Socialmente e politicamente, da cittadini della polis. Sperare? Con le città domicilio di ogni degrado? Disperare? Dalla copula, dall’impasto di disperazione e di speranza nasce la dis-speranza, sentimento del Terzo Millennio. Ce la faremo? Ce la faranno i figli, i nipoti ? La biografia di Nelson Mandela, l’uomo del "miracolo africano" contro l’apartheid, acquista per noi il tenore di una promessa. Fallita la lotta non-violenta ingaggiata dall’African National Congress, da vent’anni e piú in galera, prede in segreto l’iniziativa – rischiando l’accusa di tradimento dai suoi stessi seguaci – di proporre un incontro al governo razzista, per scongiurare l’incombere di una lotta feroce. A muoverlo a questo passo fu il dolore per i bambini neri e bianchi, vittime innocenti trucidate nel bagno di sangue. Depressione riparatrice. Puer-cultura vivente.

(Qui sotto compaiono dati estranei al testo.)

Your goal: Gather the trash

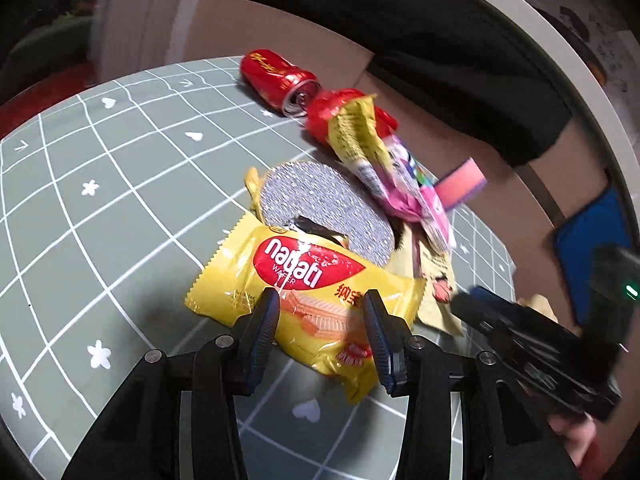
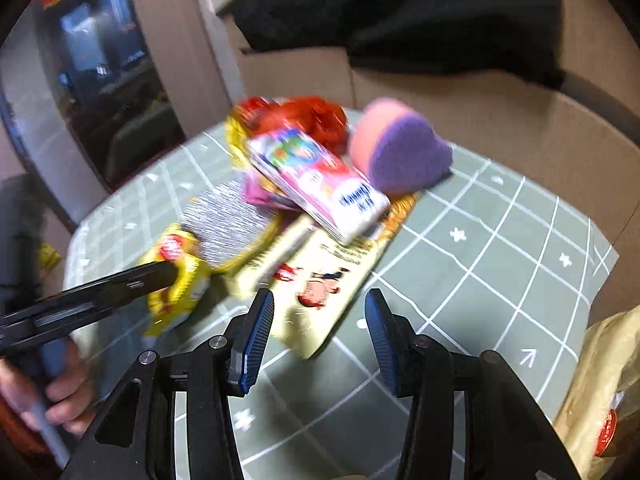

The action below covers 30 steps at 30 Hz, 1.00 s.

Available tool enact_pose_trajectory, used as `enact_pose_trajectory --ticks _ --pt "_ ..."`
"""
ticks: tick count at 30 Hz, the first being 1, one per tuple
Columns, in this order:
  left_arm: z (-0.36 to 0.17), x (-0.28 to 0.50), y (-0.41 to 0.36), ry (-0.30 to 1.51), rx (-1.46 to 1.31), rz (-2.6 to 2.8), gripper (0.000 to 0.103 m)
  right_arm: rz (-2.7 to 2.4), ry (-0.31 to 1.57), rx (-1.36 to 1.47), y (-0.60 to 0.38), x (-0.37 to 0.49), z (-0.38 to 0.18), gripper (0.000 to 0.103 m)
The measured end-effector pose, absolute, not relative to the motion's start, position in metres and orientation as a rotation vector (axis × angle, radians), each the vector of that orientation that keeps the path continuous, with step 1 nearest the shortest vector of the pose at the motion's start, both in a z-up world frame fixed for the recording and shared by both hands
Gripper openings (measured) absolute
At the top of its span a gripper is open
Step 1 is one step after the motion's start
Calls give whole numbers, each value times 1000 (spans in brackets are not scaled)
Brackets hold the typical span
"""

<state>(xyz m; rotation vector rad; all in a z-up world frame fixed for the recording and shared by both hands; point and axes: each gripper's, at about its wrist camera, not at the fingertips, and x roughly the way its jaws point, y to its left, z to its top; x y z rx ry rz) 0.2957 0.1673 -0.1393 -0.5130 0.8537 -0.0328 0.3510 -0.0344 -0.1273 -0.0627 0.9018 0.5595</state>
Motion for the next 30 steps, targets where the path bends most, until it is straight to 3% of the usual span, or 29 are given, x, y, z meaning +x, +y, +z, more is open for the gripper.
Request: enact_pose_trajectory --ticks 4,5,6,12,22,24,27,30 --pt "-139 295 163 865 -509 -67 43 527 927 -54 -30 365 -144 40" --pt "-138 295 162 868 -510 -74 43 529 921 -78 -28 364 -145 23" --pt "-138 294 161 870 -512 -80 43 523 923 -119 -24 362 -145 14" --pt "-137 290 142 892 -488 -160 43 531 935 -213 -38 338 -144 4" --pt "-122 278 100 904 -455 -345 43 412 955 -62 -137 294 -137 8" --pt "-116 273 105 861 -460 -280 44 419 916 -2 -146 289 -131 13" --pt "-111 261 123 793 -528 -128 46 446 856 78 -151 285 -123 38" --pt "-110 263 134 776 -542 -55 48 479 819 98 -145 286 -117 38"
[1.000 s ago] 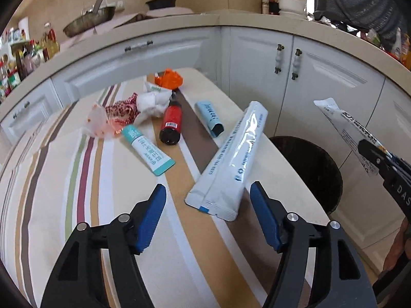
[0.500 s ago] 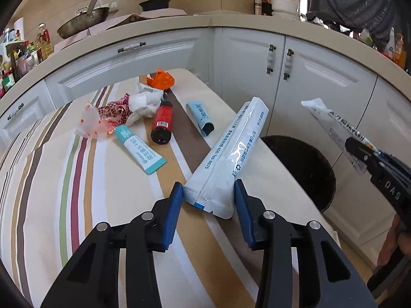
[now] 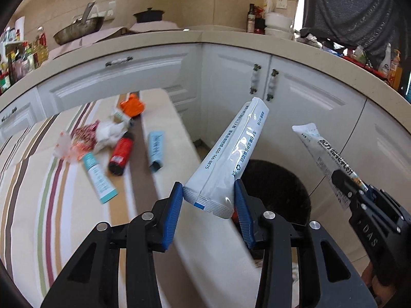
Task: Collect trash
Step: 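Open both tools over the black bin to drop both tubes, then move both tools back over the table toward the remaining items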
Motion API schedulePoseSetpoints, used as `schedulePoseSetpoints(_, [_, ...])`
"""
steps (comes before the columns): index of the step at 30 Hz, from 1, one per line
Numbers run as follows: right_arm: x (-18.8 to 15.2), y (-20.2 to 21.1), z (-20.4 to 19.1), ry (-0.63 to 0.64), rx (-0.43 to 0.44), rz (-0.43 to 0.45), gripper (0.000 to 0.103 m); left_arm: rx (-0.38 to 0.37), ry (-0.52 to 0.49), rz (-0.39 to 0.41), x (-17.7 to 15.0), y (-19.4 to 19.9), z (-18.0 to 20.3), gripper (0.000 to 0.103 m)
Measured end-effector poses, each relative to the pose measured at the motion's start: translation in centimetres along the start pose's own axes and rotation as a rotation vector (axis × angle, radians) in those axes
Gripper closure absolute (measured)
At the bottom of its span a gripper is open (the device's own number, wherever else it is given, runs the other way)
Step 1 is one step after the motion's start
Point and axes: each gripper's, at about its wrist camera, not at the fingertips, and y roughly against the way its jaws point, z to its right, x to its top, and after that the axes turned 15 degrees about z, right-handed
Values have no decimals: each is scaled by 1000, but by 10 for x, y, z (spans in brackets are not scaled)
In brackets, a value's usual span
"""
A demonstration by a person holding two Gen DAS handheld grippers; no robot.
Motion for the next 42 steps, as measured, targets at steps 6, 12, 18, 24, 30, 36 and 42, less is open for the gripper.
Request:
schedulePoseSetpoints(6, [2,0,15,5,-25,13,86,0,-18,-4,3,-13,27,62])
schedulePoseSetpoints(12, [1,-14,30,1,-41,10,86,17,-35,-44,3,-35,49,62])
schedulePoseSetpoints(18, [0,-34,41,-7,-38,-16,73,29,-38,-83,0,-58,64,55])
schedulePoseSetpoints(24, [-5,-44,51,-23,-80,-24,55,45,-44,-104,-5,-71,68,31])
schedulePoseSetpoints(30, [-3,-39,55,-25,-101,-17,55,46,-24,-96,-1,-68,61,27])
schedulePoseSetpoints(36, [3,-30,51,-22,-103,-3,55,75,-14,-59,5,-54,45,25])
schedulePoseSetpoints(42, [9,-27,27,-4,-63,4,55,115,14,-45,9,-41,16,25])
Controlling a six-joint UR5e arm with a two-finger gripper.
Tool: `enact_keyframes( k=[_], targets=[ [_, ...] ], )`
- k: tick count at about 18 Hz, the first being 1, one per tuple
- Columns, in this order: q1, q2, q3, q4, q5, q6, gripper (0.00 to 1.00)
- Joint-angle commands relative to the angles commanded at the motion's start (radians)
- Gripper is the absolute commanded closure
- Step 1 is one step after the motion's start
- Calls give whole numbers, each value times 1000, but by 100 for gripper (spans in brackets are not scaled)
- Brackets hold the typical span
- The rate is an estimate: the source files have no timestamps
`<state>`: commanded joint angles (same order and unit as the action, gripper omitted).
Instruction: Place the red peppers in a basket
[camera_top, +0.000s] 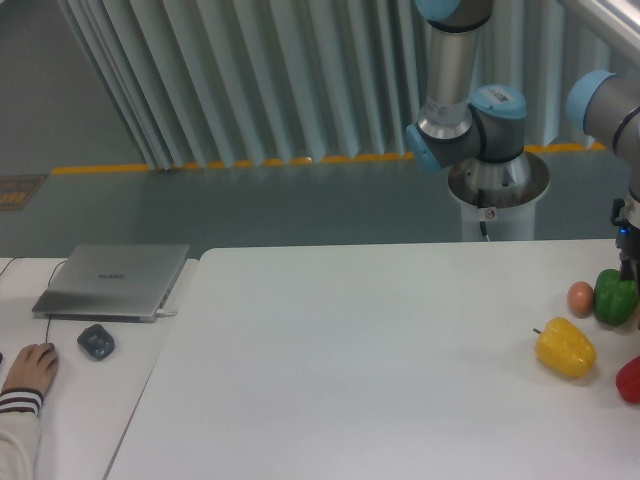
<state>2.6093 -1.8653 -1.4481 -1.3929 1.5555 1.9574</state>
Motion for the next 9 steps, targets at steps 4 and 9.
enact_keyframes(
  k=[4, 9],
  targets=[
    [0, 2, -5, 0, 0, 0, 0],
    [-5, 9, -12, 2, 0, -2, 0]
  ],
)
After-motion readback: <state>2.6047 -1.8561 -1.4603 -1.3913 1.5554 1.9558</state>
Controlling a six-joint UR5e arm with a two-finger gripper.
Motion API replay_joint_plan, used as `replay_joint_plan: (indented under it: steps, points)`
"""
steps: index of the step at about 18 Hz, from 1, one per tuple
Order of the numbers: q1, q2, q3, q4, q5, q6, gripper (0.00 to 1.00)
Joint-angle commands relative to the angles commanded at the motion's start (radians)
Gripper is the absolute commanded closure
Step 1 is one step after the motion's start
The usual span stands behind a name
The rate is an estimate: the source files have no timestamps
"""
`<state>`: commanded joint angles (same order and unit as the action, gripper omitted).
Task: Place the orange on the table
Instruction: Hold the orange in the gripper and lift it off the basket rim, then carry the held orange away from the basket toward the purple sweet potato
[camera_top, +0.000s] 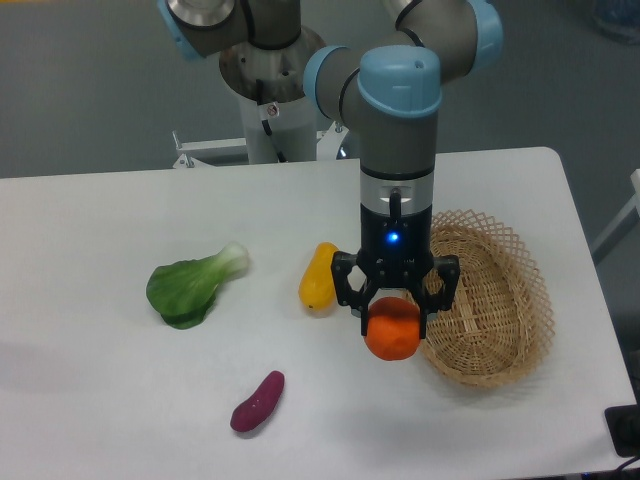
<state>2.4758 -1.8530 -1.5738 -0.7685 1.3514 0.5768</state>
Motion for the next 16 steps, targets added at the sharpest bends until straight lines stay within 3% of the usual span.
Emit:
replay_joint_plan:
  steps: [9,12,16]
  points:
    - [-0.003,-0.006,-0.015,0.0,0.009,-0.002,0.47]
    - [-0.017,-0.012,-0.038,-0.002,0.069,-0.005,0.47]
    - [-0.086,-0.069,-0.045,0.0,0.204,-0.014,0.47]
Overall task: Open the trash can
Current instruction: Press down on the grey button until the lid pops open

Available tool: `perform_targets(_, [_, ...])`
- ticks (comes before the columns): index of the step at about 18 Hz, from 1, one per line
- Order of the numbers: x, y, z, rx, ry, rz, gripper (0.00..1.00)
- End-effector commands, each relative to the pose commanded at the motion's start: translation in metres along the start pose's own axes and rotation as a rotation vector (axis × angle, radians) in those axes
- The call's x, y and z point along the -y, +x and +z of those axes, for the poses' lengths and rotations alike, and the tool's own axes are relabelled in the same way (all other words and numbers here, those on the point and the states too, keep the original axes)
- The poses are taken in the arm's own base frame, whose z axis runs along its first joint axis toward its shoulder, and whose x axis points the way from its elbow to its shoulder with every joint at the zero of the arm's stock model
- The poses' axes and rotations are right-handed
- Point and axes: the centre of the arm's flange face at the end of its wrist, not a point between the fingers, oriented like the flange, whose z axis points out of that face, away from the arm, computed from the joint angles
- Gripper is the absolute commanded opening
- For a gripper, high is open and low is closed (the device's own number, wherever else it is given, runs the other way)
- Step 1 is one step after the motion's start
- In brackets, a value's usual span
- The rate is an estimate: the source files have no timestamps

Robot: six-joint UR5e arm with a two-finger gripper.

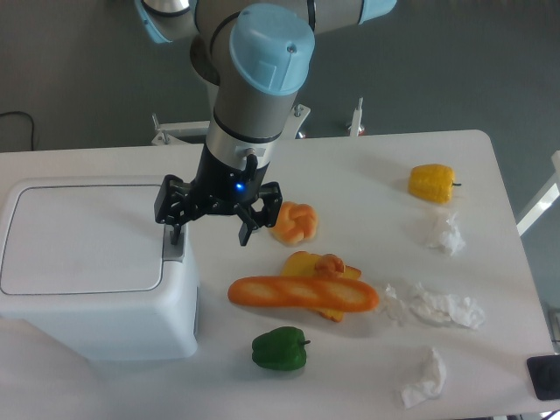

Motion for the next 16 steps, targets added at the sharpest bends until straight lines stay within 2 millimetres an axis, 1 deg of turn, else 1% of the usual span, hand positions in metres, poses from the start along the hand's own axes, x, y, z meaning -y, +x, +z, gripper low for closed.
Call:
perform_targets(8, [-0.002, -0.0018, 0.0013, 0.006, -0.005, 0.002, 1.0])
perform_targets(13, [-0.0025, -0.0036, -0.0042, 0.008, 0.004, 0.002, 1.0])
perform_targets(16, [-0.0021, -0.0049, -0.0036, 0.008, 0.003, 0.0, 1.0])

Segni di questa cultura, meglio: di questa civiltà , albergano anche nelle nostre contrade. Ho sondato le motivazioni dei nostri volontari nell’ex Jugoslavia. Portare aiuti umanitari, certo. In effetti – di fronte alla spietatezza inficiante la fiducia nell’umanità – nel profondo li animava il bisogno, il desiderio di dimostrare a se stessi e agli altri che l’amore è. E dagli assistiti – che hanno beneficiato degli alimenti, delle coperte, dei medicinali - -impariamo che il conforto maggiore è loro derivato da quella testimonianza. Una fortuna: sí, l’amore riesce a sopravvivere.

Ultimissima la prova dalla cronaca di questi giorni: il maestro Muti che - "meditazione sul comune destino del destino dell’uomo" - dirige il concerto di Sarajevo , con "Va pensiero" cantato dal coro della Bosnia. "Largo e sottovoce", come indicava Verdi.

Vacallo mercoledí 16 luglio 1997

 

Poscritto - Tralascio l’aspetto economico del problema. Sempre piú frequenti si alzano le voci richiedenti una nuova economia; come piú intenso si fa il contrasto tra i fautori del liberismo ("teologi del mercato" li chiama Galbraith) e chi insiste per un’economia sociale.

Se si vogliono ottenere dei progressi nella lotta della povertà non si può pensare tradizionalmente. Bisogna essere rivoluzionari e pensare l’impensabile. Parola di banchiere, di Muhammad Yunus, inventore della "Banca dei poveri". Parola che ha il suono argentino della parola dei poeti.